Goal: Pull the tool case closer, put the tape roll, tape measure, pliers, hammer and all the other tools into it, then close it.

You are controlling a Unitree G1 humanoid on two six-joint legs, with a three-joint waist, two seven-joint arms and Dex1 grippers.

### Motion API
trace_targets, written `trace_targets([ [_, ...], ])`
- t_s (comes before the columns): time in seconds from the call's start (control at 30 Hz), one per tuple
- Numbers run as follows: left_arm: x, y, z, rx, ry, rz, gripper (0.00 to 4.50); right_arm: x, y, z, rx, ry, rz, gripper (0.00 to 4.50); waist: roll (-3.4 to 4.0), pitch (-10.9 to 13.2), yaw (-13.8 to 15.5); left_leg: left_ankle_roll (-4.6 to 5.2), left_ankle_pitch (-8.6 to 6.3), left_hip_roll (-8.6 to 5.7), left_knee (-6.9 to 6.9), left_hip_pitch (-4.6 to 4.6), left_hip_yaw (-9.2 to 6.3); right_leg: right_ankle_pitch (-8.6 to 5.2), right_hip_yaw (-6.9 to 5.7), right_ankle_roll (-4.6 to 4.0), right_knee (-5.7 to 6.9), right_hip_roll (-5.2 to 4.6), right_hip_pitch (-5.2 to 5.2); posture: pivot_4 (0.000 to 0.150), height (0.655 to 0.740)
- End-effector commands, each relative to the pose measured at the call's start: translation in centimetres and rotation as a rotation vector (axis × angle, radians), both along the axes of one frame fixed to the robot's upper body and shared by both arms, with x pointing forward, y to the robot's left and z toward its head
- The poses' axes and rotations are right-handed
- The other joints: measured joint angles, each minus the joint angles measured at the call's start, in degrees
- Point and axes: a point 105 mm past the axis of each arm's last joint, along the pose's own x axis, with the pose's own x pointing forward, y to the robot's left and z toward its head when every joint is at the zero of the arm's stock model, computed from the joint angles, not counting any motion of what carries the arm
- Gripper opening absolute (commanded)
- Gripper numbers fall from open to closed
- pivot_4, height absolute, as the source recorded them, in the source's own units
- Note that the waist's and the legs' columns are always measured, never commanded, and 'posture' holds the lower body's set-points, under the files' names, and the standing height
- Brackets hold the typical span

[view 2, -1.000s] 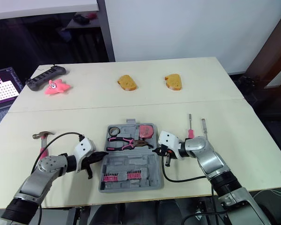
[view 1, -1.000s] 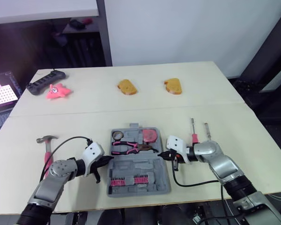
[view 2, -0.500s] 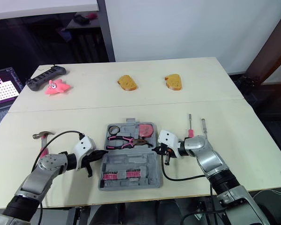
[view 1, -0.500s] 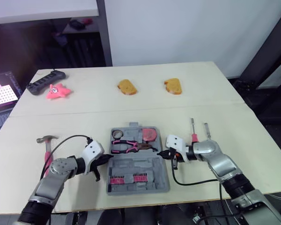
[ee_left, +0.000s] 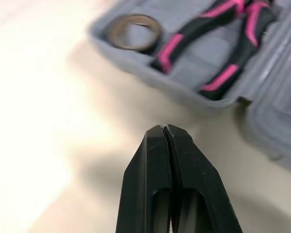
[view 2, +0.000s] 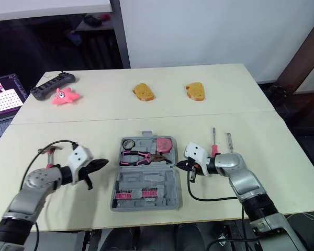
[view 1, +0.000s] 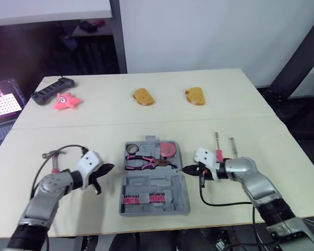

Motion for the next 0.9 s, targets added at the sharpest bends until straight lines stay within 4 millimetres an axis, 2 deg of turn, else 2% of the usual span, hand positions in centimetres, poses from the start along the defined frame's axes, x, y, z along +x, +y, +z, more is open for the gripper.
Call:
trace_targets([
  [0.03,-0.4,3.2,2.5,-0.03,-0.065,0.055,0.94,-0.4,-1.6,4.2,0.114,-0.076,-0.071,0.92,-0.01,0.01,0.01,0.0,0.0,0.0,0.0,-0.01,0.0,0.0,0.0,0.0,0.0,0.0,0.0,0.15,0.74],
  [0.13,-1.0,4.9,4.1,-0.06,-0.103,0.072,2.53,-1.0,-3.4,5.9,0.177,-0.093,-0.145,2.4,-0.03,0.03,0.08,0.0,0.0,0.0,-0.01,-0.02,-0.01,-0.01,-0.01,-0.01,-0.01,0.0,-0.02,0.15,0.74],
  [0.23,-1.7,6.2,5.3,-0.072,-0.128,0.073,4.14,-1.5,-5.6,6.8,0.22,-0.101,-0.244,3.94,-0.04,0.02,0.17,0.0,0.0,0.0,-0.01,0.0,0.0,-0.01,-0.01,-0.01,-0.03,-0.01,0.02,0.15,0.74],
  [0.27,-2.0,6.5,5.6,-0.08,-0.132,0.068,4.5,-1.6,-6.4,6.8,0.22,-0.107,-0.278,4.36,-0.04,0.02,0.17,0.0,0.0,0.0,-0.01,-0.01,0.01,-0.01,-0.01,-0.01,-0.03,-0.02,0.02,0.15,0.74],
  [0.37,-3.2,7.8,6.4,-0.097,-0.128,0.07,4.5,-1.9,-9.3,7.0,0.23,-0.11,-0.409,4.44,-0.05,0.04,0.1,0.0,0.0,0.0,-0.01,-0.03,0.03,-0.02,0.0,-0.01,-0.07,-0.02,0.01,0.15,0.74],
  [0.43,-4.3,9.3,6.6,-0.098,-0.091,0.097,4.5,-2.3,-11.8,7.6,0.29,-0.111,-0.521,4.44,-0.06,0.07,0.04,0.0,-0.01,0.0,-0.02,-0.05,0.03,-0.03,0.0,-0.02,-0.08,-0.02,-0.01,0.15,0.74],
  [0.5,-5.0,10.4,6.8,-0.113,-0.065,0.124,4.5,-2.9,-13.3,7.9,0.304,-0.124,-0.575,4.44,-0.07,0.08,0.0,0.01,-0.01,0.01,-0.03,-0.02,0.05,-0.08,0.0,-0.12,-0.08,-0.01,-0.01,0.15,0.74],
  [0.63,-4.7,11.0,7.1,-0.117,-0.068,0.147,4.5,-3.2,-13.7,7.5,0.265,-0.132,-0.574,4.44,0.07,0.15,-0.33,0.02,-0.01,-0.14,-0.11,-0.08,-0.31,-0.16,-0.25,-0.14,-0.07,-0.21,0.24,0.15,0.74],
  [0.7,-4.5,11.2,7.3,-0.116,-0.08,0.158,4.5,-3.0,-14.1,7.6,0.296,-0.094,-0.608,4.44,0.19,0.15,-0.61,0.08,0.03,-0.91,-0.12,-0.47,-1.67,-0.48,-1.36,0.16,-0.03,-0.87,0.81,0.15,0.74],
  [0.73,-4.4,11.4,7.4,-0.117,-0.088,0.166,4.5,-3.0,-14.0,7.9,0.306,-0.091,-0.599,4.44,0.22,0.22,-0.41,0.14,0.07,-1.22,-0.02,-0.18,-2.17,-0.57,-1.52,0.3,-0.01,-0.94,0.75,0.15,0.74],
  [0.9,-4.6,11.7,7.4,-0.11,-0.087,0.183,4.5,-3.0,-13.7,8.6,0.278,-0.075,-0.54,4.44,0.22,0.28,0.14,0.13,0.07,-1.18,-0.07,-0.22,-1.76,-0.52,-1.16,0.26,0.0,-0.89,0.56,0.15,0.74],
])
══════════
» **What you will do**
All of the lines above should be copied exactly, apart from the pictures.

» **Output of the task**
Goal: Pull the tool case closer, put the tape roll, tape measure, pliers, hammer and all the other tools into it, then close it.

You are controlling a Unitree G1 humanoid on two six-joint legs, with a three-joint waist, two seven-joint arms and Dex1 grippers.

### Motion API
trace_targets, written `trace_targets([ [_, ...], ])`
- t_s (comes before the columns): time in seconds from the call's start (control at 30 Hz), one per tuple
- Numbers run as follows: left_arm: x, y, z, rx, ry, rz, gripper (0.00 to 4.50); right_arm: x, y, z, rx, ry, rz, gripper (0.00 to 4.50); waist: roll (-3.4 to 4.0), pitch (-10.9 to 13.2), yaw (-13.8 to 15.5); left_leg: left_ankle_roll (-4.6 to 5.2), left_ankle_pitch (-8.6 to 6.3), left_hip_roll (-8.6 to 5.7), left_knee (-6.9 to 6.9), left_hip_pitch (-4.6 to 4.6), left_hip_yaw (-9.2 to 6.3); right_leg: right_ankle_pitch (-8.6 to 5.2), right_hip_yaw (-6.9 to 5.7), right_ankle_roll (-4.6 to 4.0), right_knee (-5.7 to 6.9), right_hip_roll (-5.2 to 4.6), right_hip_pitch (-5.2 to 5.2); posture: pivot_4 (0.000 to 0.150), height (0.655 to 0.740)
- End-effector commands, each relative to the pose measured at the call's start: translation in centimetres and rotation as a rotation vector (axis × angle, radians), both along the axes of one frame fixed to the robot's upper body and shared by both arms, with x pointing forward, y to the robot's left and z toward its head
- The poses' axes and rotations are right-handed
- The other joints: measured joint angles, each minus the joint angles measured at the call's start, in degrees
- Point and axes: a point 105 mm past the axis of each arm's last joint, along the pose's own x axis, with the pose's own x pointing forward, y to the robot's left and z toward its head when every joint is at the zero of the arm's stock model, computed from the joint angles, not counting any motion of what carries the arm
- Gripper opening absolute (commanded)
- Gripper numbers fall from open to closed
- pivot_4, height absolute, as the source recorded them, in the source's own units
- Note that the waist's and the legs' columns are always measured, never commanded, and 'posture' holds the lower body's set-points, under the files' names, and the standing height
- Brackets hold the typical span

[view 2, -1.000s] 
[view 1, -1.000s] 
[view 2, -0.500s] 
[view 1, -0.500s] 
[ee_left, +0.000s] 
[view 2, +0.000s] 
[view 1, +0.000s] 

Motion for the next 0.9 s, targets added at the sharpest bends until straight lines stay within 4 millimetres an axis, 2 deg of turn, else 2% of the usual span, hand positions in centimetres, poses from the start along the defined frame's axes, x, y, z along +x, +y, +z, more is open for the gripper.
Call:
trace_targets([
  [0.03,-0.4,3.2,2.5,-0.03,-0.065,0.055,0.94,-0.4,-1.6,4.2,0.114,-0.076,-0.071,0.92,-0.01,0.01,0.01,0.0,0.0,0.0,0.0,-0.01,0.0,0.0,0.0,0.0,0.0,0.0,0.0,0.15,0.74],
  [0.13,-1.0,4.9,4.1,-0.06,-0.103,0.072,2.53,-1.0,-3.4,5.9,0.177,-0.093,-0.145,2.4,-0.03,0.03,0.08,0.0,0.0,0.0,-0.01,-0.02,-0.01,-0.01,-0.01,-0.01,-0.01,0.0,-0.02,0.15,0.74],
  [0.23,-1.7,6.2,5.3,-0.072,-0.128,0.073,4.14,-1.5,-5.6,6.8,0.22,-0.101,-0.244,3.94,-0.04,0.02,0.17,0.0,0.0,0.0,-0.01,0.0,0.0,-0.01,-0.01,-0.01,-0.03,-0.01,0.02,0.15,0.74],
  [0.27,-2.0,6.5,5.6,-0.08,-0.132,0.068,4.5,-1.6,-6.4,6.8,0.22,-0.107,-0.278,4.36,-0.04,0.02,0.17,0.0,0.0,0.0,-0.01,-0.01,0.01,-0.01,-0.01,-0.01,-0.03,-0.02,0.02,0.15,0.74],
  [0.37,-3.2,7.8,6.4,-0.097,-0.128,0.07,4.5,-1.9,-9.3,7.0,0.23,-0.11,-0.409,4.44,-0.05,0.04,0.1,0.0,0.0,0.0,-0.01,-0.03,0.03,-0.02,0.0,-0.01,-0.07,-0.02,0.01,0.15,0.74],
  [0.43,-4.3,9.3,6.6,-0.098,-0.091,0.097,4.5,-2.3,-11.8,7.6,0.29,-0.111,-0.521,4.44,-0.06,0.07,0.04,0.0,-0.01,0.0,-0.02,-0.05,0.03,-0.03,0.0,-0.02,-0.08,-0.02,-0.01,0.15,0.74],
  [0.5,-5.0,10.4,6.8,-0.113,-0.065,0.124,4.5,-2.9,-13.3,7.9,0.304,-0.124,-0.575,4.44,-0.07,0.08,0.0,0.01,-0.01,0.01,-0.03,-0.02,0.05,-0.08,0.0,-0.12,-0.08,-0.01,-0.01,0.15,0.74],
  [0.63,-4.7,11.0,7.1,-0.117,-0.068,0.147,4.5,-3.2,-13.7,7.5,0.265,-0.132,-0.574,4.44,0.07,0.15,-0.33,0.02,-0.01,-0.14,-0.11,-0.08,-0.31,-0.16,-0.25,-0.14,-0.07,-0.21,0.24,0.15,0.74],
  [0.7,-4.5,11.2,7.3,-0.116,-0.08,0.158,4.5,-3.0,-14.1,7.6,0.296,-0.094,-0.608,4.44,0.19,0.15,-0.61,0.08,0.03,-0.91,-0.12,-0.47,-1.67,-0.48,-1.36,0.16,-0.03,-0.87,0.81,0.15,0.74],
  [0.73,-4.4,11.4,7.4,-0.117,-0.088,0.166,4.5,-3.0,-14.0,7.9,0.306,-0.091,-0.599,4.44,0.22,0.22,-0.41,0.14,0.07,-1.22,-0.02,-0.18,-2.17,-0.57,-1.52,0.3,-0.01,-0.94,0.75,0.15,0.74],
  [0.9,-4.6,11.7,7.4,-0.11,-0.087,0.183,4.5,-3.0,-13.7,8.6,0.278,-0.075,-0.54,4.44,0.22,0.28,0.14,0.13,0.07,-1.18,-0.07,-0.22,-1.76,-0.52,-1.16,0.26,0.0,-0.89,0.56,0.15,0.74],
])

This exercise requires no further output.